Dataset records
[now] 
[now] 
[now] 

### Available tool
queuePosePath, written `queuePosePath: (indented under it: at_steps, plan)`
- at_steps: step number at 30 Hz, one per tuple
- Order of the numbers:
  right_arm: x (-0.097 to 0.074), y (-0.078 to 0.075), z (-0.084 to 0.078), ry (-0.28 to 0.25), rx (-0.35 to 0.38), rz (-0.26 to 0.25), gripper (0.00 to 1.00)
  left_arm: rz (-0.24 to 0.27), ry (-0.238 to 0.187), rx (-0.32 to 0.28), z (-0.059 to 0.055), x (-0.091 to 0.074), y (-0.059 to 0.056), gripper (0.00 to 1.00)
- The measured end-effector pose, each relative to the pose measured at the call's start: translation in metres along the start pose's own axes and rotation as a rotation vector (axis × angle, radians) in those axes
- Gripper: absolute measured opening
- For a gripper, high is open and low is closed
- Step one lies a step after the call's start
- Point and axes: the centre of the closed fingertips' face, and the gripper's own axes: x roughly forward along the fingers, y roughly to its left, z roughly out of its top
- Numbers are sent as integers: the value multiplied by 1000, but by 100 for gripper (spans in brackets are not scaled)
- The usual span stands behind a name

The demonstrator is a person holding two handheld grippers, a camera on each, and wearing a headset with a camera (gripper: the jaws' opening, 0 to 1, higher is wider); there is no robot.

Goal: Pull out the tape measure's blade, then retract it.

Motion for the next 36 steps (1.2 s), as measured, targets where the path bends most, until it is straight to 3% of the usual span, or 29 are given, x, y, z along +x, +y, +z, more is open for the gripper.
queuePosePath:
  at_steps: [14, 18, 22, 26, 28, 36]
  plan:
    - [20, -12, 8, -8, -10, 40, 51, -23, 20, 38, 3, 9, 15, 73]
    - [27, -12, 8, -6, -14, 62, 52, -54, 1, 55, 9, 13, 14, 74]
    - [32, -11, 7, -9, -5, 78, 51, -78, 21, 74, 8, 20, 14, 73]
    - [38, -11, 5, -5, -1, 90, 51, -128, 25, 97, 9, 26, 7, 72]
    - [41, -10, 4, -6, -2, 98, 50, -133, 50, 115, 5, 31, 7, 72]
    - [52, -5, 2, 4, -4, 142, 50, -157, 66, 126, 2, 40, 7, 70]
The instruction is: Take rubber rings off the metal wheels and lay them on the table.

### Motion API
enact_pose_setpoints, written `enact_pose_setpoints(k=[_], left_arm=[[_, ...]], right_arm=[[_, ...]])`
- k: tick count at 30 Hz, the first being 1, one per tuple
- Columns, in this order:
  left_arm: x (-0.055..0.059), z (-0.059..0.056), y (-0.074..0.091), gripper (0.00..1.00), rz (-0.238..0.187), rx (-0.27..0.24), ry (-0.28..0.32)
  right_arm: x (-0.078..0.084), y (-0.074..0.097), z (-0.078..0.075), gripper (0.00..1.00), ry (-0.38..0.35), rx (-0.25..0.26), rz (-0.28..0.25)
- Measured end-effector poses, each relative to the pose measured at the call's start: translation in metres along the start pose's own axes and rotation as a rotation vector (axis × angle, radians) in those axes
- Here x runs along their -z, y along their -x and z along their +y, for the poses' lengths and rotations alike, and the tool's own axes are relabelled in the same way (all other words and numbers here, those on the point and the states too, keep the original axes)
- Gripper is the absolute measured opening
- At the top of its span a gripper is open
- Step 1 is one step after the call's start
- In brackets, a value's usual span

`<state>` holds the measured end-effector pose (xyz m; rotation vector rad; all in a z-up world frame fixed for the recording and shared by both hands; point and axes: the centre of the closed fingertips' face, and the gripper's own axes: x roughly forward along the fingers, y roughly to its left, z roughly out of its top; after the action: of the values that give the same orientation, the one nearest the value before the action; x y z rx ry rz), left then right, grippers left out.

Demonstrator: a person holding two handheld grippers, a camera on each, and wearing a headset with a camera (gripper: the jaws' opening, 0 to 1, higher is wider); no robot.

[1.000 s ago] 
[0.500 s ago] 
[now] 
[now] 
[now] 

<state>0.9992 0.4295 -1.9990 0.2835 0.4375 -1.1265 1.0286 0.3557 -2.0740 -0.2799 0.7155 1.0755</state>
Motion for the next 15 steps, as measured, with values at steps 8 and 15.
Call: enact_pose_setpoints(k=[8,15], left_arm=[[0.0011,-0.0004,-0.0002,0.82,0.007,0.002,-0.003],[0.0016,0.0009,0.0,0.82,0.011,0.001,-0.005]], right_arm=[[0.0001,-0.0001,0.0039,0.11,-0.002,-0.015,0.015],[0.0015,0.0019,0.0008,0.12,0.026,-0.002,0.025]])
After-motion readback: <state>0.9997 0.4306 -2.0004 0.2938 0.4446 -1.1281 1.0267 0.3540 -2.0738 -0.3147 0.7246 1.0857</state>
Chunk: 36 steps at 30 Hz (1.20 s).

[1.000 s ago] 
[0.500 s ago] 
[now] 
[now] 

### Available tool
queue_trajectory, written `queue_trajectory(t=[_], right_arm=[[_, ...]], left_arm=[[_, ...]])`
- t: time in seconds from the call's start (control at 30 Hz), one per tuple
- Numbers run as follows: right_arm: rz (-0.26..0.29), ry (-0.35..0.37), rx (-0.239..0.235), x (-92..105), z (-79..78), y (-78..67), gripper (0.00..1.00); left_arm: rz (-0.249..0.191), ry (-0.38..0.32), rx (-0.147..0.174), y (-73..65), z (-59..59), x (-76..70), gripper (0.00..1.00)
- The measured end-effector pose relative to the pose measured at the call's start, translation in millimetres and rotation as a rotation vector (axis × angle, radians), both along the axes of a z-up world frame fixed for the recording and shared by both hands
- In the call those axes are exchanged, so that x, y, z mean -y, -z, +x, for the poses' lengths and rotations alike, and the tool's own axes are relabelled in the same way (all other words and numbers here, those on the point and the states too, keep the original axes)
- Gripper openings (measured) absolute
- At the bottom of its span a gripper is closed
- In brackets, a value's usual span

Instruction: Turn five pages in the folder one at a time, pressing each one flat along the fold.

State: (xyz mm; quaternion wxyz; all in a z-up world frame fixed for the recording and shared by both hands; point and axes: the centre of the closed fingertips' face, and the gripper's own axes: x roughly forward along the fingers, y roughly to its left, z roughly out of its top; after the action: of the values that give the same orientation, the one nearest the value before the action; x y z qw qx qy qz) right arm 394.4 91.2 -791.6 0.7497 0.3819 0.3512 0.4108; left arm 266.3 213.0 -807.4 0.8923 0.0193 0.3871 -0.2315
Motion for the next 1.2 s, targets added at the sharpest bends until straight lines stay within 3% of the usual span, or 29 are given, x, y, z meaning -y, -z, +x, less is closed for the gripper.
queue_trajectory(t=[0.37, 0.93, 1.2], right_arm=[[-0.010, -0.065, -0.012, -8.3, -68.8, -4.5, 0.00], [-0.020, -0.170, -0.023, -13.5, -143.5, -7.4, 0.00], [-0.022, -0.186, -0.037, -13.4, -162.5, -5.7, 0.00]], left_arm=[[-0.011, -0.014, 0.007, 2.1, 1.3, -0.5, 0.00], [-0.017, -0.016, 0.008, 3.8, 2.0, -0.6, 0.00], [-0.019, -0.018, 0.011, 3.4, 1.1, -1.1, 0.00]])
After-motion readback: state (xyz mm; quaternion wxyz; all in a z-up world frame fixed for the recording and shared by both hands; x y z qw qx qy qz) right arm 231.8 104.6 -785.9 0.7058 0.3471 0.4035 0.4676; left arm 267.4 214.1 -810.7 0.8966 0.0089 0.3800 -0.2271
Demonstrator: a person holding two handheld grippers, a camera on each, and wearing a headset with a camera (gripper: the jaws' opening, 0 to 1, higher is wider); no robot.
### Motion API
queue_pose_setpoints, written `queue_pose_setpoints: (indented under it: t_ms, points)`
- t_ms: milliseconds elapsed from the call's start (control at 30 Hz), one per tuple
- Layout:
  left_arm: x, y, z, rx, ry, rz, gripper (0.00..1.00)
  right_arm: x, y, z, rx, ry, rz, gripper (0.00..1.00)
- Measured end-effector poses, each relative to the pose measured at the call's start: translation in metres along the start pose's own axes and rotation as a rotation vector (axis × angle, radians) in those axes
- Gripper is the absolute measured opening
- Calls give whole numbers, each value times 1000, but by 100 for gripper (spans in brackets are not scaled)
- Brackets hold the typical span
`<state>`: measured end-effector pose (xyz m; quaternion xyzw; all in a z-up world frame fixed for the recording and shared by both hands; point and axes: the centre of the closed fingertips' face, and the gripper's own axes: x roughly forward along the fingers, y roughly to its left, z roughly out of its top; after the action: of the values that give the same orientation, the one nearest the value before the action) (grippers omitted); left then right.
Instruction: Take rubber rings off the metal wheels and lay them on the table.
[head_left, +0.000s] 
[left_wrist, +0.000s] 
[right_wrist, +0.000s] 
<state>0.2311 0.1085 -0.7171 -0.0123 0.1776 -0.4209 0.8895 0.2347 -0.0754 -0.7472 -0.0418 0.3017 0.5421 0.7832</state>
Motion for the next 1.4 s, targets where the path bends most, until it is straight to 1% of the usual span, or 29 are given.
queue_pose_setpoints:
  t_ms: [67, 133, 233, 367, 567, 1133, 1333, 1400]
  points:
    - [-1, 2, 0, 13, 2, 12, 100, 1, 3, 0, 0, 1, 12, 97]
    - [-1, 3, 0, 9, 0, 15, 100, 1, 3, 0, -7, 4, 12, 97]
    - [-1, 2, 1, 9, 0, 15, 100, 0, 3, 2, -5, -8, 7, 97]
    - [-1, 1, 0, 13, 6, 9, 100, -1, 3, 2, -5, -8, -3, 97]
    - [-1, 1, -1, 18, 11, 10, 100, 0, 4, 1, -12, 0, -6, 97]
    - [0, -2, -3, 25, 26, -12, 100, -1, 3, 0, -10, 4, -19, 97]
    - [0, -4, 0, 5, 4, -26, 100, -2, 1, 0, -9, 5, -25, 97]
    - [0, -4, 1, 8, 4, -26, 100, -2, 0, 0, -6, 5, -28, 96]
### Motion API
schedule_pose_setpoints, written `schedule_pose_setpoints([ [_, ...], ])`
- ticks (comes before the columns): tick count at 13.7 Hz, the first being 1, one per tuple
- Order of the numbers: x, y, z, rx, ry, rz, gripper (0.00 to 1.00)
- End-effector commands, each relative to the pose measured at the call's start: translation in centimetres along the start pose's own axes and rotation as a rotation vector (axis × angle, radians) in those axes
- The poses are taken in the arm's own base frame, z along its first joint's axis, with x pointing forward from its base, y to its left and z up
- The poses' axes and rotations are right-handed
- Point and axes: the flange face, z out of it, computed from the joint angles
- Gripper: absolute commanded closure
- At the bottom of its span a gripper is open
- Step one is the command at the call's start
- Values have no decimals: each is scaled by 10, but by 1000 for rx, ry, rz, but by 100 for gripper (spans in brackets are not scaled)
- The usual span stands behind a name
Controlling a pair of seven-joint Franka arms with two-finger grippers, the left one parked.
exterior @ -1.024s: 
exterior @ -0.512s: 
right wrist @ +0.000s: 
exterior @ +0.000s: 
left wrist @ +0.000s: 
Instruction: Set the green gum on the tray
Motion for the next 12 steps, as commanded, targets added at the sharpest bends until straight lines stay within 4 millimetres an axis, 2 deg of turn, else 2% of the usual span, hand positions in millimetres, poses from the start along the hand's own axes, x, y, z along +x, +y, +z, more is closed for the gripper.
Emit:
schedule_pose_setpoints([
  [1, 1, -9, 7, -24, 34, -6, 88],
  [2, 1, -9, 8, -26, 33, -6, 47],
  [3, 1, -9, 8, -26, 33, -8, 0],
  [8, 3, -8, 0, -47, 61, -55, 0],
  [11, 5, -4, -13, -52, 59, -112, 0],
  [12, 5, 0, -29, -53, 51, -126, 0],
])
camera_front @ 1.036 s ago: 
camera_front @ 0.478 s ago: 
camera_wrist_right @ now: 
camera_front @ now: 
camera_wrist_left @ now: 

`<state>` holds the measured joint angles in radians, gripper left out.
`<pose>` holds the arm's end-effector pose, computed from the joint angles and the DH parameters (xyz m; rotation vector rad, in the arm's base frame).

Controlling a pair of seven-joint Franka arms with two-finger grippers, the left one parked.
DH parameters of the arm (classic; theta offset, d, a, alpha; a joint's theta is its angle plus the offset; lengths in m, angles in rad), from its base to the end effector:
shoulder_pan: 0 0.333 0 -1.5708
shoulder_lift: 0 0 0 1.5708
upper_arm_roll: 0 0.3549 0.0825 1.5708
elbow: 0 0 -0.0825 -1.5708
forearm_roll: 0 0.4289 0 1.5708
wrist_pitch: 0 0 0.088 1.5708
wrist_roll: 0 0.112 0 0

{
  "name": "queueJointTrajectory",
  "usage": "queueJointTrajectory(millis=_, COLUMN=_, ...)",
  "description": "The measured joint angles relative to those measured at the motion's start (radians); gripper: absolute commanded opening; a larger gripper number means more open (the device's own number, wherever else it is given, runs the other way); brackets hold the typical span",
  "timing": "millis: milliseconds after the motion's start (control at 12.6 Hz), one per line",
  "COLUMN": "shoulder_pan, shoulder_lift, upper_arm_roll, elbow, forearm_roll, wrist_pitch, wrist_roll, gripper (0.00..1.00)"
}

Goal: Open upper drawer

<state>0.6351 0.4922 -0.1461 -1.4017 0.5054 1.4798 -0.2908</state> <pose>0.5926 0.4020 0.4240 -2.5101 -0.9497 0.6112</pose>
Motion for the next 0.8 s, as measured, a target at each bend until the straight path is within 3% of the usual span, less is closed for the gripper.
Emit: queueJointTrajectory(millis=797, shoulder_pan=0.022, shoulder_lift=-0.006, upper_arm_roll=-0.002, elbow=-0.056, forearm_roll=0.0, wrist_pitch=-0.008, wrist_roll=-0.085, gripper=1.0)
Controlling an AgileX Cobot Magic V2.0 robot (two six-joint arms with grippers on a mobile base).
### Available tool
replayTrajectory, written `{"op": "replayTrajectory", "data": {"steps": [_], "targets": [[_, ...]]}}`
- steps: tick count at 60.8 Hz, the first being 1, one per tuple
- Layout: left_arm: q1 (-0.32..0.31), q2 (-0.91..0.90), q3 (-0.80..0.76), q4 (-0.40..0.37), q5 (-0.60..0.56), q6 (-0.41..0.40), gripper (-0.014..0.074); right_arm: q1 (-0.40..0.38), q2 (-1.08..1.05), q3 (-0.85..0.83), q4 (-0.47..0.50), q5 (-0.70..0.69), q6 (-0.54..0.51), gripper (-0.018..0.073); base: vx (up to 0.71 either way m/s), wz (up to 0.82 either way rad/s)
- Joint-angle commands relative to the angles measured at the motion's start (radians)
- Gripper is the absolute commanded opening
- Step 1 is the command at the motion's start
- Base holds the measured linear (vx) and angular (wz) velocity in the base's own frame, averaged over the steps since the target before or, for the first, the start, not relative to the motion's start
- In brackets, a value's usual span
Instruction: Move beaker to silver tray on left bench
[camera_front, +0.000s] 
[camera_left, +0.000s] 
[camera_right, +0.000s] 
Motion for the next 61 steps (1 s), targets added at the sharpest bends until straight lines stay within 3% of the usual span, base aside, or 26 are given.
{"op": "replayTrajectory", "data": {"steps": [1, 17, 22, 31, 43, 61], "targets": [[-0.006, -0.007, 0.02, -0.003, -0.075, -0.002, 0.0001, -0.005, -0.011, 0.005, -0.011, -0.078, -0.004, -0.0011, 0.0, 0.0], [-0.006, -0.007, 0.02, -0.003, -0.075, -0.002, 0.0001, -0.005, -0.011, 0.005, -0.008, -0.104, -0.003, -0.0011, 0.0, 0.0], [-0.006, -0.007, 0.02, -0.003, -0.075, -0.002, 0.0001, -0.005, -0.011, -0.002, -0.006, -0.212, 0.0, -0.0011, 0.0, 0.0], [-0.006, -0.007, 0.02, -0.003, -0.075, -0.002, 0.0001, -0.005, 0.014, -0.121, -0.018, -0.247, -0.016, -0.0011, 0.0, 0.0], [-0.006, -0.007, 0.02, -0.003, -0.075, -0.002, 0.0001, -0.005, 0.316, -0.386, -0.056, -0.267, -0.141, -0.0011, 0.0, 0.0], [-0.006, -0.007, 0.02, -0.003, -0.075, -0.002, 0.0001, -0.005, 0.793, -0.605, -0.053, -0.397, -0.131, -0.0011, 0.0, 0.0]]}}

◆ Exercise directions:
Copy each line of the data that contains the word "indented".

◆ Response for this exercise:
queuePosePath, written `queuePosePath: (indented under it: at_steps, plan)`
queue_pose_setpoints, written `queue_pose_setpoints: (indented under it: t_ms, points)`

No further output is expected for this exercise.